Reproduce every line of the material below exactly. No pictures belong in the copy.
= = = = =
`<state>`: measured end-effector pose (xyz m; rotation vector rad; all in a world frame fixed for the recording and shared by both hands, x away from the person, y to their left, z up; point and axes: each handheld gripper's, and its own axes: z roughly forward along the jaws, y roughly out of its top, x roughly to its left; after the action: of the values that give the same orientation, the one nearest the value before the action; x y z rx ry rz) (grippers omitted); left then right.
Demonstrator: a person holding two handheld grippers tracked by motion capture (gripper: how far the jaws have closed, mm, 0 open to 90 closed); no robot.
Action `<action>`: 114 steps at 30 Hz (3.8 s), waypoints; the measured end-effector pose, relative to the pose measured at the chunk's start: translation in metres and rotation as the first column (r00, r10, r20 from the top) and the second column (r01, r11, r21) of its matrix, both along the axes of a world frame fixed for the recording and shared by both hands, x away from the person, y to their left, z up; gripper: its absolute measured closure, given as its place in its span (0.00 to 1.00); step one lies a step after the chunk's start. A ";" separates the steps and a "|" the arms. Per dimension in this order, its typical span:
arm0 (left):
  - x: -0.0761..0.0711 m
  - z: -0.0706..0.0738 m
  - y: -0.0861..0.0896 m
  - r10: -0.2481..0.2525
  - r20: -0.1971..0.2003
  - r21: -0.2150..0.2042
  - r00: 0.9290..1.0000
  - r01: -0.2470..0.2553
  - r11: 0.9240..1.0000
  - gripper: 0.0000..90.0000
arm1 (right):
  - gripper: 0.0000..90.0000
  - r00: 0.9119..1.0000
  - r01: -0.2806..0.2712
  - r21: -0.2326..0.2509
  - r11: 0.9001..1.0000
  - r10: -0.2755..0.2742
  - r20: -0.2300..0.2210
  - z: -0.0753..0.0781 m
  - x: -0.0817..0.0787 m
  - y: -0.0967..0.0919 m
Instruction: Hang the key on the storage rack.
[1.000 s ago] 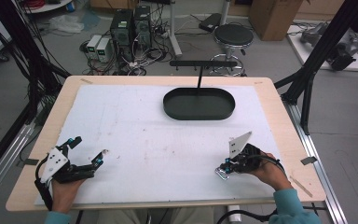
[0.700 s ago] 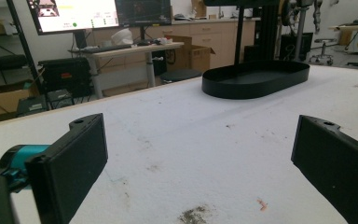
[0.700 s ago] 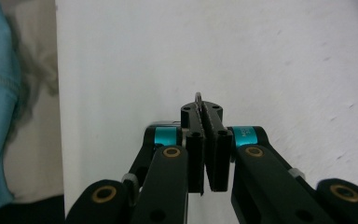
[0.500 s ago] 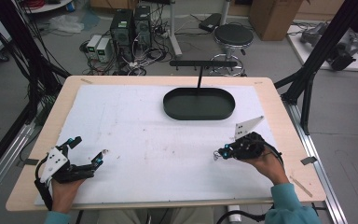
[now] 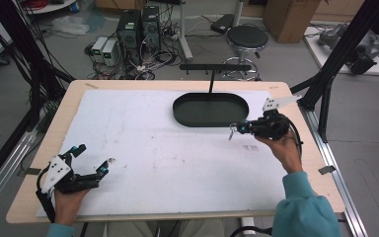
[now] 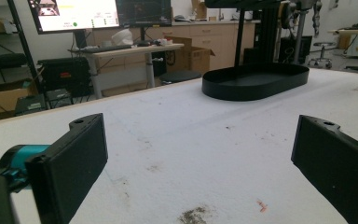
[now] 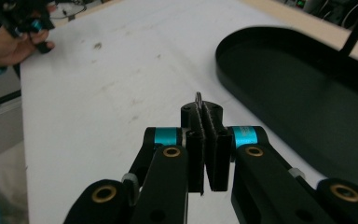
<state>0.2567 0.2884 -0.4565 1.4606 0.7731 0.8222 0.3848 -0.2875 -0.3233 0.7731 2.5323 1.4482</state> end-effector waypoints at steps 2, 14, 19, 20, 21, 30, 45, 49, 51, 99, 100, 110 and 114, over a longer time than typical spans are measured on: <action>0.000 0.000 0.000 0.000 -0.001 -0.004 1.000 0.000 1.000 0.04 | 0.98 1.000 0.008 -0.003 1.000 -0.007 0.030 0.010 0.006 0.000; 0.000 0.000 0.000 0.001 -0.001 -0.008 1.000 -0.001 1.000 0.04 | 0.98 0.993 0.066 -0.001 0.998 -0.066 0.102 0.057 0.051 -0.005; 0.000 0.000 0.000 0.002 -0.001 -0.008 1.000 -0.002 1.000 0.04 | 0.98 0.989 0.097 -0.012 0.995 -0.095 0.110 0.069 0.067 -0.013; 0.000 0.000 0.000 0.001 -0.002 -0.008 1.000 -0.001 1.000 0.04 | 0.98 0.989 0.103 -0.014 0.995 -0.101 0.104 0.071 0.070 -0.015; 0.000 0.000 0.000 0.001 -0.002 -0.008 1.000 -0.001 1.000 0.04 | 0.98 0.989 0.108 -0.023 0.994 -0.105 0.108 0.072 0.073 -0.016; 0.000 0.000 0.000 0.002 -0.002 -0.007 1.000 -0.002 1.000 0.04 | 0.98 0.984 0.134 -0.029 0.990 -0.130 0.119 0.082 0.093 -0.020; 0.000 0.000 0.001 -0.001 -0.003 -0.007 1.000 0.001 1.000 0.04 | 0.98 0.981 0.178 -0.054 0.982 -0.173 0.083 0.070 0.119 -0.016; 0.000 0.000 0.001 -0.001 -0.003 -0.007 1.000 0.001 1.000 0.04 | 0.98 0.978 0.199 -0.062 0.978 -0.194 0.074 0.067 0.124 -0.020; 0.000 0.000 0.001 -0.001 -0.003 -0.008 1.000 0.001 1.000 0.04 | 0.98 0.977 0.205 -0.075 0.976 -0.200 0.069 0.065 0.125 -0.022; 0.000 0.000 0.000 0.001 -0.007 -0.003 1.000 -0.001 1.000 0.04 | 0.98 0.954 0.298 -0.087 0.951 -0.293 0.065 0.041 0.153 -0.030; 0.000 0.000 0.000 0.001 -0.007 -0.004 1.000 -0.001 1.000 0.04 | 0.98 0.954 0.296 -0.087 0.951 -0.290 0.073 0.041 0.154 -0.030; 0.001 0.000 0.000 0.001 -0.007 -0.004 1.000 -0.001 1.000 0.04 | 0.98 0.945 0.317 -0.103 0.943 -0.304 0.122 0.039 0.158 -0.028; 0.001 0.000 0.000 0.000 -0.008 -0.005 1.000 0.000 1.000 0.04 | 0.97 0.941 0.328 -0.103 0.939 -0.315 0.119 0.038 0.159 -0.028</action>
<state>0.2574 0.2885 -0.4564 1.4602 0.7806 0.8145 0.5438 -0.3151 -0.2853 1.0090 2.2618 1.1835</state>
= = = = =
§ **EXERCISE SOLUTION**:
`<state>`: measured end-effector pose (xyz m; rotation vector rad; all in a world frame fixed for the recording and shared by both hands, x away from the person, y to their left, z up; point and axes: each handheld gripper's, and its own axes: z roughly forward along the jaws, y roughly out of its top, x roughly to its left; after the action: of the values that give the same orientation, the one nearest the value before the action; x y z rx ry rz) (grippers omitted); left then right.
Demonstrator: a person holding two handheld grippers tracked by motion capture (gripper: how far the jaws have closed, mm, 0 open to 90 closed); no robot.
Action `<action>`: 114 steps at 30 Hz (3.8 s), waypoints; the measured end-effector pose, relative to the pose measured at the chunk's start: translation in metres and rotation as the first column (r00, r10, r20 from the top) and the second column (r01, r11, r21) of its matrix, both along the axes of a world frame fixed for the recording and shared by both hands, x away from the person, y to their left, z up; gripper: its absolute measured closure, given as its place in its span (0.00 to 1.00); step one lies a step after the chunk's start. A ";" separates the steps and a "|" the arms. Per dimension in this order, its typical span:
arm0 (left):
  - x: -0.0761..0.0711 m
  - z: -0.0706..0.0738 m
  - y: -0.0861..0.0896 m
  - r10: -0.2481..0.2525
  - r20: -0.1971..0.2003
  - r21: -0.2150..0.2042
  - r00: 0.9290..1.0000
  - r01: -0.2470..0.2553
  - r11: 0.9240..1.0000
  - gripper: 0.0000..90.0000
arm1 (right):
  - gripper: 0.0000..90.0000
  - r00: 0.9119..1.0000
  - r01: -0.2806..0.2712
  - r21: -0.2326..0.2509
  - r11: 0.9001..1.0000
  - r10: -0.2755..0.2742
  - r20: -0.2300..0.2210
  - z: -0.0753..0.0781 m
  - x: -0.0817..0.0787 m
  - y: -0.0967..0.0919 m
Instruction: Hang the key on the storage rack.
[1.000 s ago] 
[0.700 s ago] 
[0.700 s ago] 
[0.500 s ago] 
[now] 
[now] 
[now] 
<state>0.2567 0.2884 -0.4565 1.4606 0.7731 0.8222 0.3848 -0.2875 -0.3233 0.7731 2.5323 1.4482</state> end-effector waypoints at steps 2, 14, 19, 20, 21, 30, 45, 49, 51, 99, 100, 110 and 114, over a longer time than typical spans are measured on: <action>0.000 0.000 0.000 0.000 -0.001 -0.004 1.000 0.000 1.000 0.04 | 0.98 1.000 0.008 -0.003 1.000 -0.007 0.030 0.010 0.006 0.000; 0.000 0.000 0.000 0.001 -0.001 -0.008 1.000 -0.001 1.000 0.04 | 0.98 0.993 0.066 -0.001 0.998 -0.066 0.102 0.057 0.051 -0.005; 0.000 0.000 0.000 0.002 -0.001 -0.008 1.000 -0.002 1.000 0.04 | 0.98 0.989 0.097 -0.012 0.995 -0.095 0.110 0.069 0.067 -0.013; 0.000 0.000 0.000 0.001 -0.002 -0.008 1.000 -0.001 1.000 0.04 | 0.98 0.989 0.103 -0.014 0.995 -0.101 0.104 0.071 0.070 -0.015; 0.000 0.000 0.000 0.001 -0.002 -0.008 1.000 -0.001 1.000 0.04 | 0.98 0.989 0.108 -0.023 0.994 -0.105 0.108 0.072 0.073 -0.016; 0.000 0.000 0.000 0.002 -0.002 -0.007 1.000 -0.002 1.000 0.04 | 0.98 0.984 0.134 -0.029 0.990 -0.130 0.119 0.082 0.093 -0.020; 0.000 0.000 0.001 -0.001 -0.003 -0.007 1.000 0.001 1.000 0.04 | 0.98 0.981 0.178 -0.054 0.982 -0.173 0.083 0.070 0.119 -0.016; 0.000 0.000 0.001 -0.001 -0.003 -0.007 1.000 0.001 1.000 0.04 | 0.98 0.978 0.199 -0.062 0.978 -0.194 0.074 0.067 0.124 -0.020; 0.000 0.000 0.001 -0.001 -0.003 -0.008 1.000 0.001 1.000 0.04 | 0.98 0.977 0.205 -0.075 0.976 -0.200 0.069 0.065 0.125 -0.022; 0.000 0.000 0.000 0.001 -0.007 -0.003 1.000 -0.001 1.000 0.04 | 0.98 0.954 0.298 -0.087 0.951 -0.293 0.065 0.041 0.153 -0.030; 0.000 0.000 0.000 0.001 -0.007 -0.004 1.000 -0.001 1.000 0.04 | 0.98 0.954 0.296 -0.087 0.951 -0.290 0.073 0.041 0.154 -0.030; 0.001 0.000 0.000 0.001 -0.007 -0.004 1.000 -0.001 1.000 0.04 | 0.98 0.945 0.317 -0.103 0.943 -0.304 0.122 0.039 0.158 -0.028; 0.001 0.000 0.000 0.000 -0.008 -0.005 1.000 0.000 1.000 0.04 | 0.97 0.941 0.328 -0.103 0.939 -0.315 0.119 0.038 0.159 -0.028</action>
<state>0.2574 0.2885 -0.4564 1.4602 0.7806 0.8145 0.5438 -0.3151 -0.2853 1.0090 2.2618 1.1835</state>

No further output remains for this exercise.